# Knit Rag Rug



## NanGreen (Aug 8, 2011)

Sign me up. Both half and full circles.
http://store.cocoknits.com/products/rag-doily-rug.html


----------



## tricia488 (Jul 26, 2011)

Love it - sign me up, too!


----------



## linzers (May 17, 2012)

NanGreen said:


> Sign me up. Both half and full circles.
> http://store.cocoknits.com/products/rag-doily-rug.html


I you love this, check out Jared Flood's Hemlock Ring Blanket on Ravelry.


----------



## tricia488 (Jul 26, 2011)

Wow, that's beautiful, too!


----------



## NanGreen (Aug 8, 2011)

Yes it is gorgeous. Are you going to put that on the floor?


----------



## Bonnie7591 (Nov 15, 2011)

tricia488 said:


> Love it - sign me up, too!


 :wink: :thumbup: :thumbup:


----------



## CollettePlaquet (Feb 22, 2012)

I have balls of rag yarn but did not know how to join the ends. Thanks for this as the tutorial showed me what to do. Great pattern as well.


----------



## moke (Oct 8, 2011)

it is lovely! ty


----------



## Alto53 (Jan 26, 2012)

A friend of mine shared that website with me a week or so ago; I can't wait to get started!


----------



## jscaplen (Sep 25, 2012)

Thanks for the link. I am going to try this, for sure.


----------



## MtKnitter (Dec 10, 2011)

I love this. I wonder if it would work with my alpaca rug yarn on larger needles? I'm going to give it a try.


----------



## Ronie (Jan 21, 2011)

YAY thanks for this.. I put it in my Ravelry library... it might just be what I need for my bathroom..


----------



## Zinzin (Oct 17, 2012)

I had this bag of Phentex yarn to make slippers. I don't like to make slippers or socks. So I will make this rug now 
Thanks for sharing this.


----------



## Nitting_More (Nov 8, 2011)

CollettePlaquet said:


> I have balls of rag yarn but did not know how to join the ends. Thanks for this as the tutorial showed me what to do. Great pattern as well.

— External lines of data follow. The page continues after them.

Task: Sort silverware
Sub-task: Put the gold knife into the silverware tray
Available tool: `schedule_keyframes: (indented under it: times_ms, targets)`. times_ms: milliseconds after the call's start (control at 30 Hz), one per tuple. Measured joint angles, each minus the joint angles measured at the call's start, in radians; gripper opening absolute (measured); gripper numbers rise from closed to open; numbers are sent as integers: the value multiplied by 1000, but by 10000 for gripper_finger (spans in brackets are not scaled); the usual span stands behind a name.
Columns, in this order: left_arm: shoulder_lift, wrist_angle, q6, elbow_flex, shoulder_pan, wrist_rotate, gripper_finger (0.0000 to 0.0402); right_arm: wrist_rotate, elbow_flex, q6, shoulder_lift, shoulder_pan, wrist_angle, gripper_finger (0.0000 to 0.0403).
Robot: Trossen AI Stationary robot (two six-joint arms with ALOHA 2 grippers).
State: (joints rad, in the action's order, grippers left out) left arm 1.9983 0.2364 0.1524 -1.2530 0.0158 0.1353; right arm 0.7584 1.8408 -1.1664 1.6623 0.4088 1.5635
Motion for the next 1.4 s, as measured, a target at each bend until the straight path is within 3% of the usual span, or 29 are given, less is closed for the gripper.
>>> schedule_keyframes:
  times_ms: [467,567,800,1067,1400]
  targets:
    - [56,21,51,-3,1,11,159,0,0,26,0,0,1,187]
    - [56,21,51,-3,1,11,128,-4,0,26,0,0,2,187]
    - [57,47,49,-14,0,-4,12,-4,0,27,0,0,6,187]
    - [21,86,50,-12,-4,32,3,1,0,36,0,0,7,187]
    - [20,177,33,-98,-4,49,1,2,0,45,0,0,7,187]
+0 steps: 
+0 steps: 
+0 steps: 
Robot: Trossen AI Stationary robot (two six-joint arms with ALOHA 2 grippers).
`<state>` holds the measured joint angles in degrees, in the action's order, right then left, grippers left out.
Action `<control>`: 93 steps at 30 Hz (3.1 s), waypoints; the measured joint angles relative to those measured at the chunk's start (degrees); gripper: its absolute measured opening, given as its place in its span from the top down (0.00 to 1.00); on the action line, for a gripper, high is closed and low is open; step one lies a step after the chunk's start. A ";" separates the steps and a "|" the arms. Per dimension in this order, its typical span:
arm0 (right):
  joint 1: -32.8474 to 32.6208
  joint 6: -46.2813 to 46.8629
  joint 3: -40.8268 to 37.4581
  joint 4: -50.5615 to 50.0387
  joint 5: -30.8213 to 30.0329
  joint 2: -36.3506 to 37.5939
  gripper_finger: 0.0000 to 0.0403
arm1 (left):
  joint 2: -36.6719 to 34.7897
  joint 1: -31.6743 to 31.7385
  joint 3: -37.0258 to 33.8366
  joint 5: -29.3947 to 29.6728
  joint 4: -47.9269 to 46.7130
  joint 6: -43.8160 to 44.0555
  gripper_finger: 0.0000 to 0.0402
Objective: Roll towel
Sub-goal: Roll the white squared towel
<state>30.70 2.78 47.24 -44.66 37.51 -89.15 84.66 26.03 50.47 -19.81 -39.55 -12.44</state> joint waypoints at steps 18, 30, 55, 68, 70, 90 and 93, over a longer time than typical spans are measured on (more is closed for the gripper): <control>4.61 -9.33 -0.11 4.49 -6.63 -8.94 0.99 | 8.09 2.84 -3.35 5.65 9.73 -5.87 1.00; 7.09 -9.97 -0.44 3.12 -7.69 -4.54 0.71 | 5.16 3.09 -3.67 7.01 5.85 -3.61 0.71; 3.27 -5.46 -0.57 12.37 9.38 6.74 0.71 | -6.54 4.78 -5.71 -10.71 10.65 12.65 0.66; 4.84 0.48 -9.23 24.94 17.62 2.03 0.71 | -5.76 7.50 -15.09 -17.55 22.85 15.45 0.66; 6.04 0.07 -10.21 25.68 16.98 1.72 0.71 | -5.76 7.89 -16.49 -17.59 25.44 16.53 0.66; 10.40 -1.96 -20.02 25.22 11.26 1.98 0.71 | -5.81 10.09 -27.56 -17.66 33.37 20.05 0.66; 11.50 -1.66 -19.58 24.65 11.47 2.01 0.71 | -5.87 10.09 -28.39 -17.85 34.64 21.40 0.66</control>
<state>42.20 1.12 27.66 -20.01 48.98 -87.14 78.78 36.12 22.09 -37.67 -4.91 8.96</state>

What tutorial? I couldn't find one.


----------



## AmyKnits (Aug 20, 2011)

I have made this several times. I wasn't willing to make the yarn, so I just used wool in my stash. I have made it round and half round. I have one in my bathroom made out of cotton and it wears like iron.

Too lazy to "make" the yarn suggested....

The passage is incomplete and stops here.